(Input data Opens)

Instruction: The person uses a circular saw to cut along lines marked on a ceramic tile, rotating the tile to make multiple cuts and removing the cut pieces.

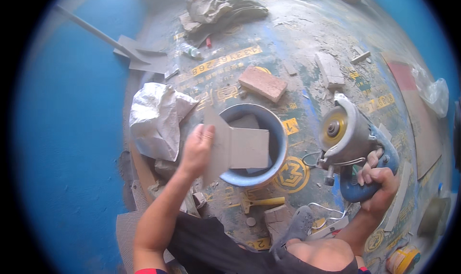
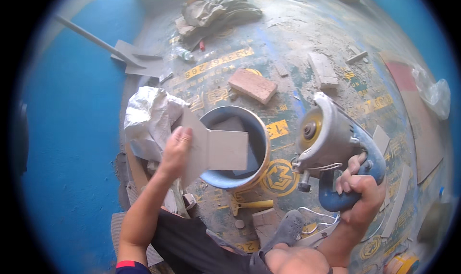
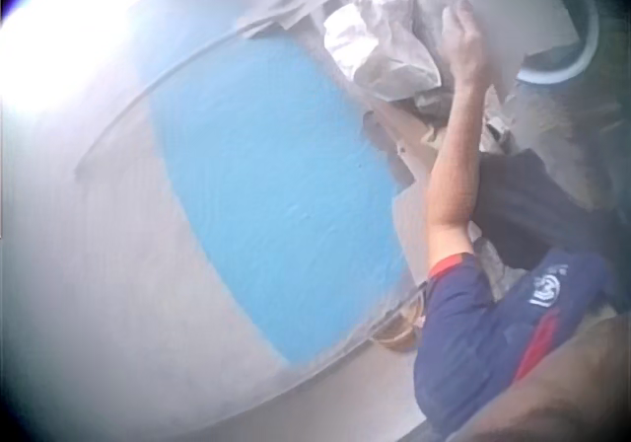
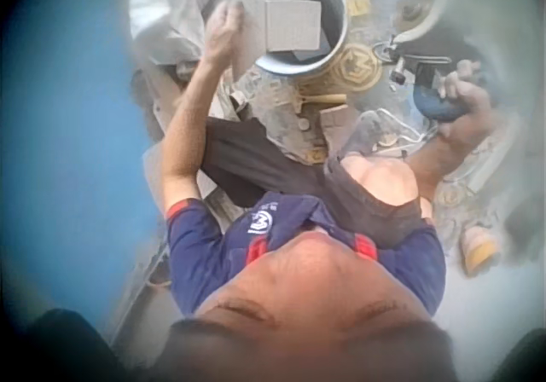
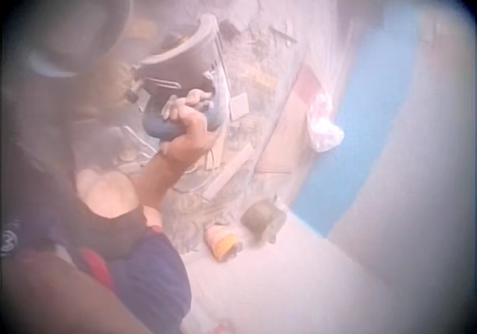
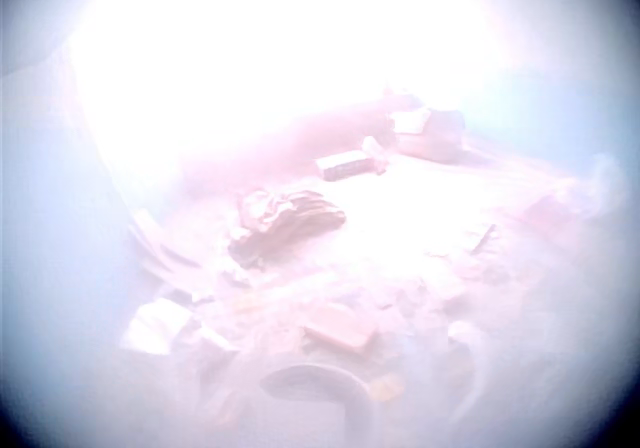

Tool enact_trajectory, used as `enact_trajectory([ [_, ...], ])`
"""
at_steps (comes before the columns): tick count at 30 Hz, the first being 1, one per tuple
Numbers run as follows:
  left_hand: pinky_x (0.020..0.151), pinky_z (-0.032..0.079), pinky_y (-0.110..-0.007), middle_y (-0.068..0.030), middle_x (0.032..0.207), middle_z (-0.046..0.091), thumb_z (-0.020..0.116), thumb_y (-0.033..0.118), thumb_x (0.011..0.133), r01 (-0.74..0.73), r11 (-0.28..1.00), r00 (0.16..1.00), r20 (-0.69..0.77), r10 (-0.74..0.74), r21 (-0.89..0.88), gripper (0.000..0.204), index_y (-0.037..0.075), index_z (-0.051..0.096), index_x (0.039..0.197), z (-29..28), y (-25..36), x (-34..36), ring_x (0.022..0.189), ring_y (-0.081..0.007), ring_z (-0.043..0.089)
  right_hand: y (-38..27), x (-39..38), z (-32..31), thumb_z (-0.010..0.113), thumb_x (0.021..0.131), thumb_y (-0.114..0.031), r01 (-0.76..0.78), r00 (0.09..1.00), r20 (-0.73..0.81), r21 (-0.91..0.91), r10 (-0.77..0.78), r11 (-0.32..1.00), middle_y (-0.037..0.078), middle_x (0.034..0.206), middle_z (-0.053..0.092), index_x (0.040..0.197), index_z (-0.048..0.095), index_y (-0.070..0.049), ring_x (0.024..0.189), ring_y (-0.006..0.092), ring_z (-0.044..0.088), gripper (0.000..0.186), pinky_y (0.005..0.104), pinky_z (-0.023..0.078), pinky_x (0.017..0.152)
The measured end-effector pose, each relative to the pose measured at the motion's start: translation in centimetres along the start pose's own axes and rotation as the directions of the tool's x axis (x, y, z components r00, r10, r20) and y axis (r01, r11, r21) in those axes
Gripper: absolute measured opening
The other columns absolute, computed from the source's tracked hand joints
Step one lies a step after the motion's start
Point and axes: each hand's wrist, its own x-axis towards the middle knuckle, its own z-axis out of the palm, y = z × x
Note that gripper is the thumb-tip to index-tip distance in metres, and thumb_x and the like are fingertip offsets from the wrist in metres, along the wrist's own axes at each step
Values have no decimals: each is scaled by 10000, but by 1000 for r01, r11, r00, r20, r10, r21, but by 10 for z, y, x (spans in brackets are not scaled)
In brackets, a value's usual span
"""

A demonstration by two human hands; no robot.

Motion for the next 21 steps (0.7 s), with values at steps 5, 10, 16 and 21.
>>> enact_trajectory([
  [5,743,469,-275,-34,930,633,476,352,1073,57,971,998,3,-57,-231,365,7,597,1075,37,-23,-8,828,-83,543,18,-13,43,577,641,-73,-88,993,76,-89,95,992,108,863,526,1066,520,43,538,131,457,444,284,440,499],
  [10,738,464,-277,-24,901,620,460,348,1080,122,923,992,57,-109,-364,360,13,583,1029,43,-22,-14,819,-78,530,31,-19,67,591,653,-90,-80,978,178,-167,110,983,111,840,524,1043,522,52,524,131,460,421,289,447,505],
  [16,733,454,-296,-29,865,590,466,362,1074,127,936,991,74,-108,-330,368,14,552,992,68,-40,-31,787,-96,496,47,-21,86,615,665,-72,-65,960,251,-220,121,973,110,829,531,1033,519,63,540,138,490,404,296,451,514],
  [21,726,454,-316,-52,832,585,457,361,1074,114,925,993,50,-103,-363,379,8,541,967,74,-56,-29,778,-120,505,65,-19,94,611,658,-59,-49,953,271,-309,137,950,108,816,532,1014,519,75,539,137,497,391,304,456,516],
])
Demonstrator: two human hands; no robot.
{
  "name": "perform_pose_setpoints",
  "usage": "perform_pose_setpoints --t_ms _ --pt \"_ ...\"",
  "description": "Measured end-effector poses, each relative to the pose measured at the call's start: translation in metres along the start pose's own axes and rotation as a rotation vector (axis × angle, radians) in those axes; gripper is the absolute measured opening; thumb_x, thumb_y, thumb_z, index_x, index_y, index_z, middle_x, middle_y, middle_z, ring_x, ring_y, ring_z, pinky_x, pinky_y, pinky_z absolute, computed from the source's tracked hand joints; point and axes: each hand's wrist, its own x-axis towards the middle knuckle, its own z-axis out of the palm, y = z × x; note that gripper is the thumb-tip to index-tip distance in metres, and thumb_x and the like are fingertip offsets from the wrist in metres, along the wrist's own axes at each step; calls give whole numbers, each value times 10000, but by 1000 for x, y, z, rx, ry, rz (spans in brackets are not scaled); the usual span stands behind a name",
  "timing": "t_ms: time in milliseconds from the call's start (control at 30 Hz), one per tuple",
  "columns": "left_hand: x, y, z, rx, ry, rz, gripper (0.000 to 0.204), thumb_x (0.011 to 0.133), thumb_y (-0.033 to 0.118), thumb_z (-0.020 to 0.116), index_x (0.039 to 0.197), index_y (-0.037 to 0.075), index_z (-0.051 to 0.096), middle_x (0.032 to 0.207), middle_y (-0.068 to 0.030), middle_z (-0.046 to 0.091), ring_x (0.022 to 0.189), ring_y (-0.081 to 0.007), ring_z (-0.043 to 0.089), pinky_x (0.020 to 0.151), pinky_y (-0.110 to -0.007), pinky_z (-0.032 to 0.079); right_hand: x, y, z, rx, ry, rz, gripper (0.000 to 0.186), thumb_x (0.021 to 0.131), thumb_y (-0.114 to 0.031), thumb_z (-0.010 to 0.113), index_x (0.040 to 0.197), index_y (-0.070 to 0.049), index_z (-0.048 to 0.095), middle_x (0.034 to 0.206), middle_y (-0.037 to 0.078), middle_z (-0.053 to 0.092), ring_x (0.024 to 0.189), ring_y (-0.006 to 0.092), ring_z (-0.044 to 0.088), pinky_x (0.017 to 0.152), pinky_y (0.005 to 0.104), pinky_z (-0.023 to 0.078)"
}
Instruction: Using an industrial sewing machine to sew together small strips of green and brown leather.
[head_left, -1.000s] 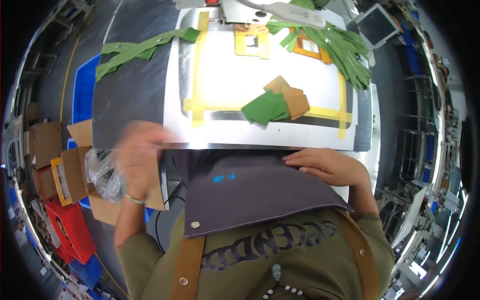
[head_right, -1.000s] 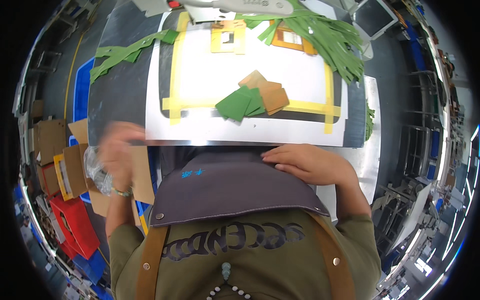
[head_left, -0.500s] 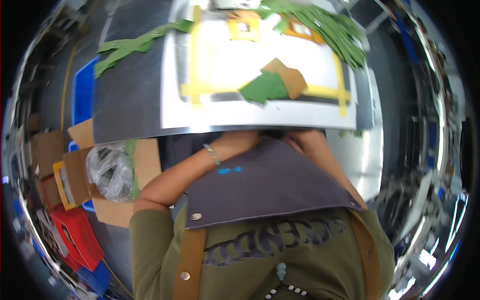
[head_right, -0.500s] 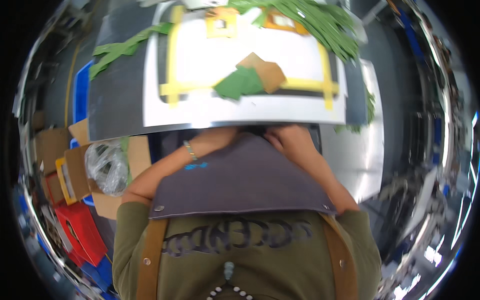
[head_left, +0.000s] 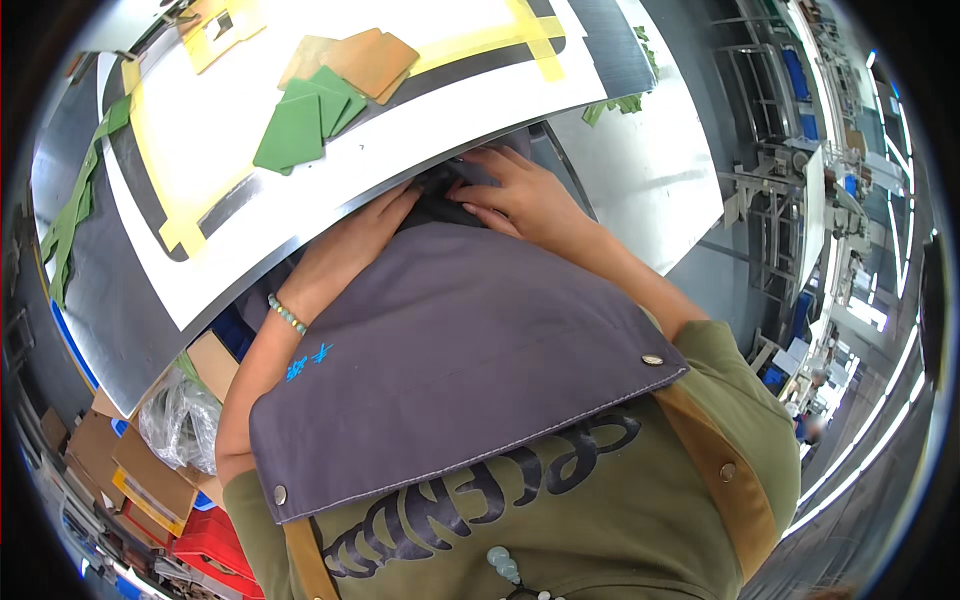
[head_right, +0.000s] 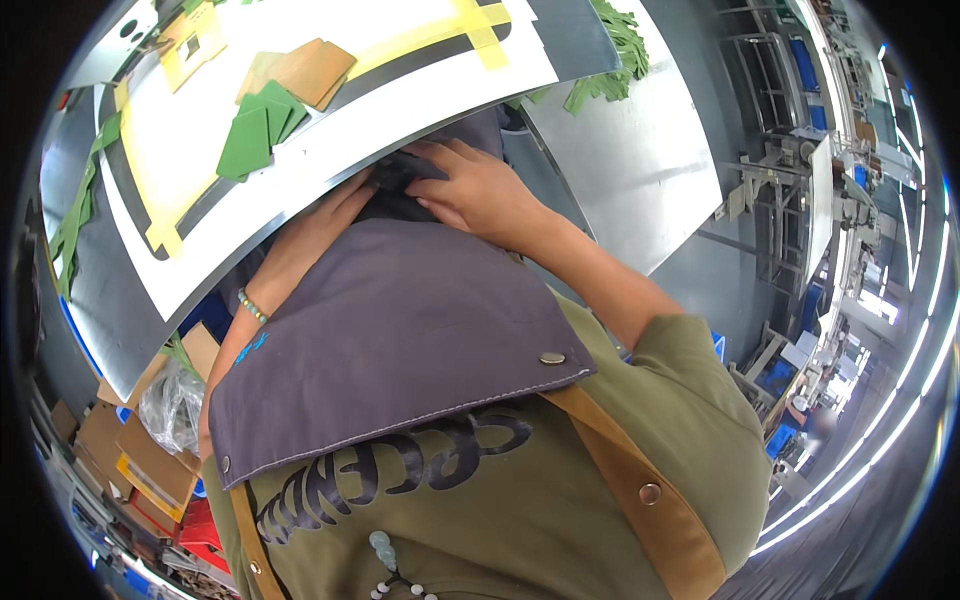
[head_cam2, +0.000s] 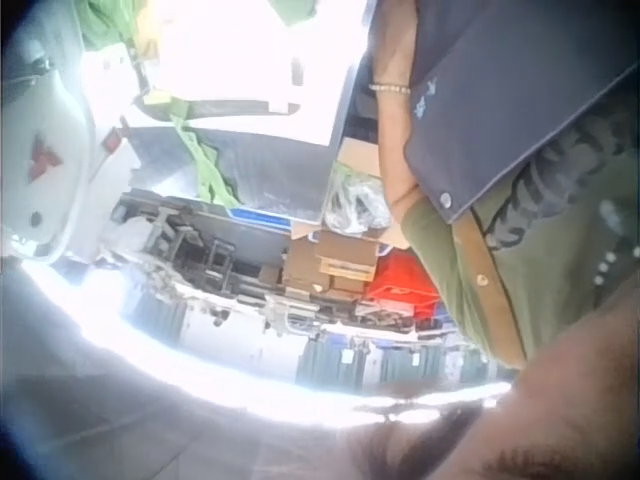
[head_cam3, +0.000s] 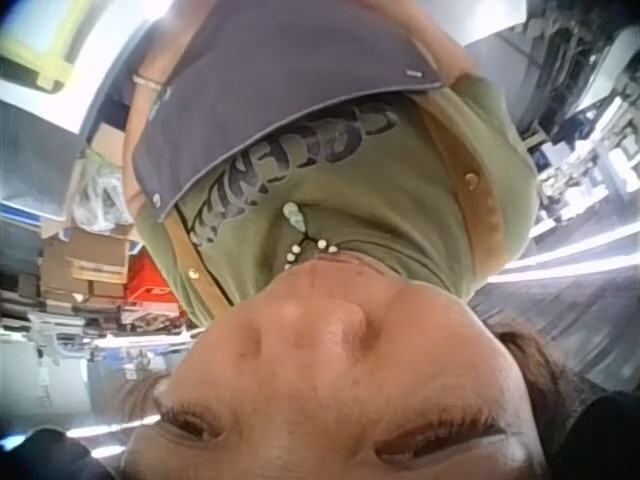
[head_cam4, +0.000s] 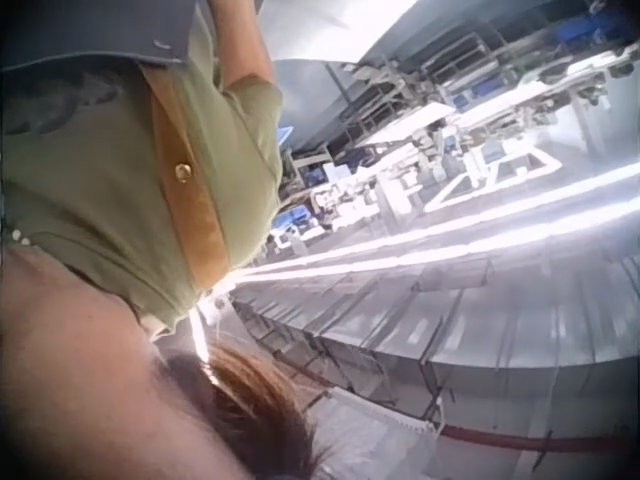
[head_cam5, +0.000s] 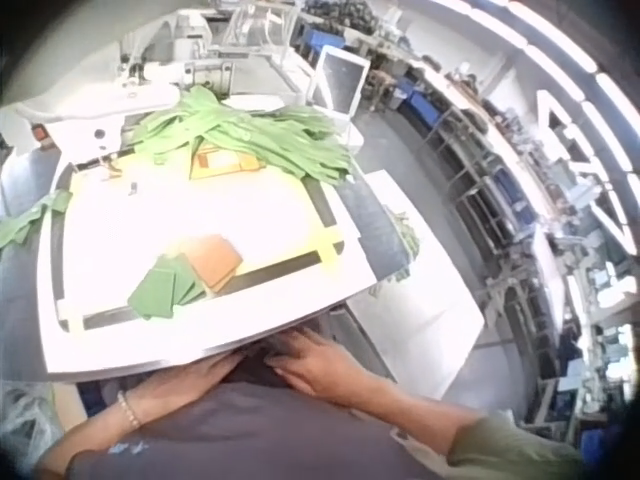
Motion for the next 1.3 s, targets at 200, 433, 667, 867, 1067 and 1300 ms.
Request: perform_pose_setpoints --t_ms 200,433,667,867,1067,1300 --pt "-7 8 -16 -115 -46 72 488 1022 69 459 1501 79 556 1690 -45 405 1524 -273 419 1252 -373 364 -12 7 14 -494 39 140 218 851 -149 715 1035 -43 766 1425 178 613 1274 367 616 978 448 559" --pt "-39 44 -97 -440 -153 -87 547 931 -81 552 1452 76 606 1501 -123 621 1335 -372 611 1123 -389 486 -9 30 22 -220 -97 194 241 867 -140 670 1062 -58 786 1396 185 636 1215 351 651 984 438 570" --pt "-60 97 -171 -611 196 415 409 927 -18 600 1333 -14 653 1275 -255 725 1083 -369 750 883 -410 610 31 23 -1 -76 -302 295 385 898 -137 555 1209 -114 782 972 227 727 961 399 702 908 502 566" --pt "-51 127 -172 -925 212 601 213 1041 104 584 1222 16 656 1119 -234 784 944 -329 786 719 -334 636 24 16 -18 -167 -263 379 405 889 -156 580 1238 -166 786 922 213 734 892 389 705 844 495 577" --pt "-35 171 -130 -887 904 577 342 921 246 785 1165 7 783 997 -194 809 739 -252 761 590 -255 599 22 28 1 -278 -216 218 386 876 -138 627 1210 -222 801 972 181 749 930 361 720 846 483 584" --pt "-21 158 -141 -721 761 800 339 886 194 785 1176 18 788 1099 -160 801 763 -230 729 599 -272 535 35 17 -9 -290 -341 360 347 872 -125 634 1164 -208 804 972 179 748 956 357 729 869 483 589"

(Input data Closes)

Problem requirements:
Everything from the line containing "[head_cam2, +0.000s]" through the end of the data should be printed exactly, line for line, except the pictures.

Response:
[head_cam2, +0.000s] 
[head_cam3, +0.000s] 
[head_cam4, +0.000s] 
[head_cam5, +0.000s] 
Motion for the next 1.3 s, targets at 200, 433, 667, 867, 1067 and 1300 ms.
Request: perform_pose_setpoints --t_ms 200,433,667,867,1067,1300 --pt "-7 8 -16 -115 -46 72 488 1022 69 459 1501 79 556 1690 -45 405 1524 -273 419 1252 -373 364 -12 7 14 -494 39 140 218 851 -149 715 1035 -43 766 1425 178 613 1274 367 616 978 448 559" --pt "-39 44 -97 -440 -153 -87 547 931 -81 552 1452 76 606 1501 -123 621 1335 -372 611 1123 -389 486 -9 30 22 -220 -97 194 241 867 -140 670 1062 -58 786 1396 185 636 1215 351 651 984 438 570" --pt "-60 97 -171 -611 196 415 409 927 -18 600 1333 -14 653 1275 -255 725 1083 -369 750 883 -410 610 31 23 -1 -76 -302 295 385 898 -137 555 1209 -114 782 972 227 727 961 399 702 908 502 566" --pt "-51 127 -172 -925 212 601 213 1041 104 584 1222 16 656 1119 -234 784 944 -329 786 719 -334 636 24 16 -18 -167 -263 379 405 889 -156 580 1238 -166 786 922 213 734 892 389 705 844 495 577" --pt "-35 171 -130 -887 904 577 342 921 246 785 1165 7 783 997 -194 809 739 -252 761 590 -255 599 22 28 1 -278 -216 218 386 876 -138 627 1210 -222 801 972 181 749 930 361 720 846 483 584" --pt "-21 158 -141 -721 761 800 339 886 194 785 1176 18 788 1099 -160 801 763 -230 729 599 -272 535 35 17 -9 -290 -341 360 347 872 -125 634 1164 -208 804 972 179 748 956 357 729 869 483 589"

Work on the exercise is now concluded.